KSP is a novel anticancer target, and only one other published study in lung cancer has examined KSP by IHC [17]. The tumor staining pattern in the current study (primarily cytoplasmic with occasional strong nuclear staining) is consistent with their findings. Furthermore, the current study is part of a broader clinical development program for ispinesib. The results of the other studies are not yet available. Similar patterns of KSP staining have been seen across a range of tumor histologies, however, the percentage of KSP positive tumors and overall staining intensity appears to be higher for head and neck cancers than for most of the other tumor types evaluated (unpublished data).

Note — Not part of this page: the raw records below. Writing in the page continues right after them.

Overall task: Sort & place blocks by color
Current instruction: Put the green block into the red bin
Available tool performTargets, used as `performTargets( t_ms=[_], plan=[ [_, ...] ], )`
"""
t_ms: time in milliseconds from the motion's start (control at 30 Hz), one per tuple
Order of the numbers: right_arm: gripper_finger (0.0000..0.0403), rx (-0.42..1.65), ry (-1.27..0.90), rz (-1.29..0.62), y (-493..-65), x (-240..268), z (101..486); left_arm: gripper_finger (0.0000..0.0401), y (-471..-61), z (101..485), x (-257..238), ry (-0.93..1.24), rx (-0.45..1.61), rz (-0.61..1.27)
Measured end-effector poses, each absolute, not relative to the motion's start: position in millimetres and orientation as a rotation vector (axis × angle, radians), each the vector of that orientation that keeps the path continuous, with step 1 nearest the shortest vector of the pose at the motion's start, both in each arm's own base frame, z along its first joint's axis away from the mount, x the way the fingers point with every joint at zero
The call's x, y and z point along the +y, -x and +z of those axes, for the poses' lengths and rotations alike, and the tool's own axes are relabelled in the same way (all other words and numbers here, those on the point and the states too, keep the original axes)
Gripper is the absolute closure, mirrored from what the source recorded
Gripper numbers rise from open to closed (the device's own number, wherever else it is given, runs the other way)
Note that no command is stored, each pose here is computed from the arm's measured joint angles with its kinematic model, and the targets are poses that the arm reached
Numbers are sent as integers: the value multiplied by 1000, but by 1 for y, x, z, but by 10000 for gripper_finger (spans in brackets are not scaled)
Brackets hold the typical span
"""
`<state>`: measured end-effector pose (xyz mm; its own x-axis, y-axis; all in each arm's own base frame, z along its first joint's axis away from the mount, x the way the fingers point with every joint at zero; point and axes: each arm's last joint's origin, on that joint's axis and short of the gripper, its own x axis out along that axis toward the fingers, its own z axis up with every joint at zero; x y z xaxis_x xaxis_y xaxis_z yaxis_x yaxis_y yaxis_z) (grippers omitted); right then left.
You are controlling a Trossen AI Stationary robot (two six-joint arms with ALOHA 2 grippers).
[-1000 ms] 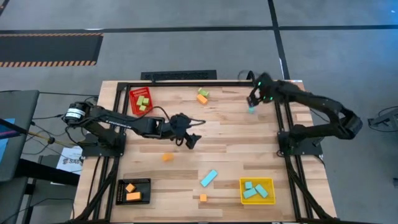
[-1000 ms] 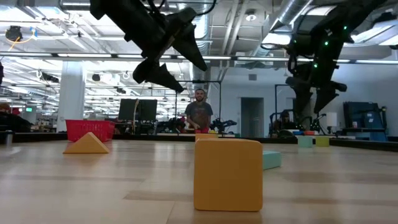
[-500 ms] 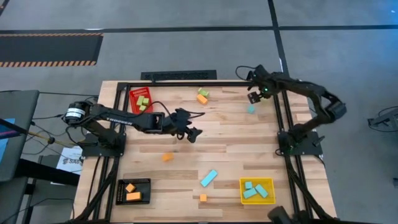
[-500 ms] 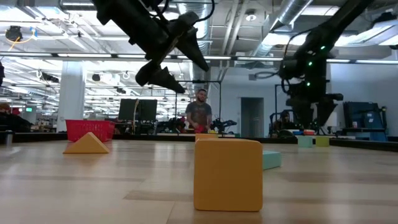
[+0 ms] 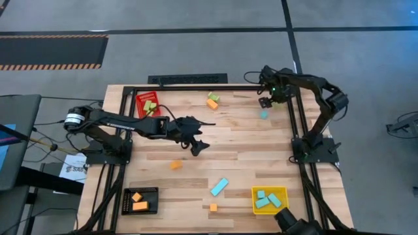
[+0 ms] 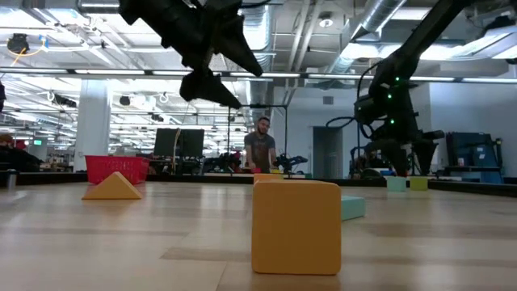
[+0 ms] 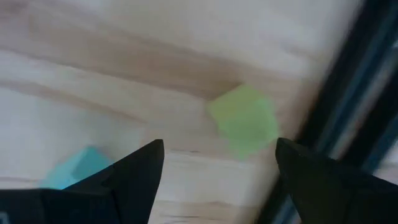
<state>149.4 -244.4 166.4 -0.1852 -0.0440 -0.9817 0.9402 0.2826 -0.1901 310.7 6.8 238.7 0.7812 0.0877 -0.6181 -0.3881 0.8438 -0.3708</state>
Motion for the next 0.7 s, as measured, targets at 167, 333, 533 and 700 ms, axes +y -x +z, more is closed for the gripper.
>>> performTargets(
  t_ms=[167, 333, 533, 700],
  plan=[
    [74, 1461, -895, -1119, -157, -244, 158, 18, -296, 253, 9, 409, 614, 336],
    [74, 1441, -891, -1103, -167, -240, 157, 18, -286, 265, 13, 368, 594, 355],
    [74, 1358, -861, -997, -189, -228, 178, 18, -278, 272, 23, 358, 582, 382],
    [74, 1294, -802, -990, -190, -224, 199, 18, -277, 274, 30, 361, 571, 391]
  ],
)
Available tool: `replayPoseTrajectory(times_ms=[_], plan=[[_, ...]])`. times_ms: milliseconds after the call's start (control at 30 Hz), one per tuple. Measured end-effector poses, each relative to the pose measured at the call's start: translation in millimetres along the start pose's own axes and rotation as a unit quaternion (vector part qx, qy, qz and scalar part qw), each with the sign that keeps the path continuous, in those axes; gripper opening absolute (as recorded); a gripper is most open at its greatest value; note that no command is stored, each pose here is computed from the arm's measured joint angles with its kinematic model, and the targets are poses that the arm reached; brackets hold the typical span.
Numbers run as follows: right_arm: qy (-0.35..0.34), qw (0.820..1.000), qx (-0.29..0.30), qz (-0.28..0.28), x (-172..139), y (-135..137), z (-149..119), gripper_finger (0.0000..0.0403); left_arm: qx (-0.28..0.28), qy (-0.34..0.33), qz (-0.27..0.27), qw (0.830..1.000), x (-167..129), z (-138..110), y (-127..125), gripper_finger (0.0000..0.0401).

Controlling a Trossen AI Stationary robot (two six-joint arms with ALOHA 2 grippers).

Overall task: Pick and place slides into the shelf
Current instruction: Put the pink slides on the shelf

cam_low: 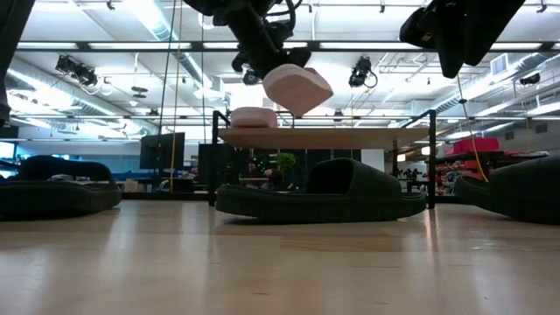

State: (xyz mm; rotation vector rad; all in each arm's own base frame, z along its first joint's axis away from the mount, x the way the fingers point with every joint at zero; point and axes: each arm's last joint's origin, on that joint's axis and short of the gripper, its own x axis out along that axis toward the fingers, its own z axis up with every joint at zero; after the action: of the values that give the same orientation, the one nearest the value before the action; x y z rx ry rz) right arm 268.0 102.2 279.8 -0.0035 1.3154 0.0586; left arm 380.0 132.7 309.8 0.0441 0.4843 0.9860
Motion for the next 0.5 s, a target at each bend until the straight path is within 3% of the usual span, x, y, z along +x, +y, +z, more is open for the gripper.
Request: replayPoseTrajectory(times_ms=[100,233,367,500], plan=[[0.0,1.0,0.0,0.0,0.0,-0.1,0.1,0.0145,-0.002,0.002,0.0,1.0,1.8,-1.4,-1.4,0.0032],[0.0,1.0,-0.002,0.0,0.1,-0.2,0.0,0.0145,-0.01,0.008,-0.003,1.0,10.1,-5.3,-1.8,0.0013],[-0.001,1.0,-0.004,0.0,0.1,-0.2,0.2,0.0145,-0.023,0.004,-0.03,0.999,22.8,-8.2,-4.8,0.0014],[-0.004,1.0,-0.004,0.0,0.1,-0.1,0.7,0.0145,-0.014,0.017,-0.026,0.999,36.4,-16.7,-5.5,0.0043]])
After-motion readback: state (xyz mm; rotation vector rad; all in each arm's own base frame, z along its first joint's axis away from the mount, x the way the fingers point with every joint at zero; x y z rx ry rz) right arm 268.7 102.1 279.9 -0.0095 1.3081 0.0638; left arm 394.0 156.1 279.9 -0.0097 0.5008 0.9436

Despite high KSP expression in archival tumors, only a very small number of tumor cells would actually be undergoing mitosis at a particular point in time. Since ispinesib acts during mitosis, only a small fraction of the tumor cells would be affected at any one time. This suggests that the efficacy of this agent may be optimized by increasing the exposure time above threshold drug concentration to enable more cells to enter the drug-sensitive phase. Therefore, alternate schedules of ispinesib administration, such as repeated infusions on an intermittent schedule, or a more prolonged infusion, may theoretically have greater therapeutic effects. The schedule of administration may prove to be critical for other novel mitosis-specific agents such as aurora and polo-like kinase inhibitors.

Despite ongoing evaluation of regimes containing newer cytotoxics, survival for patients with RMHNSC remains poor. Treatments with greater efficacy, tolerability and convenience are clearly needed to improve palliation in this population.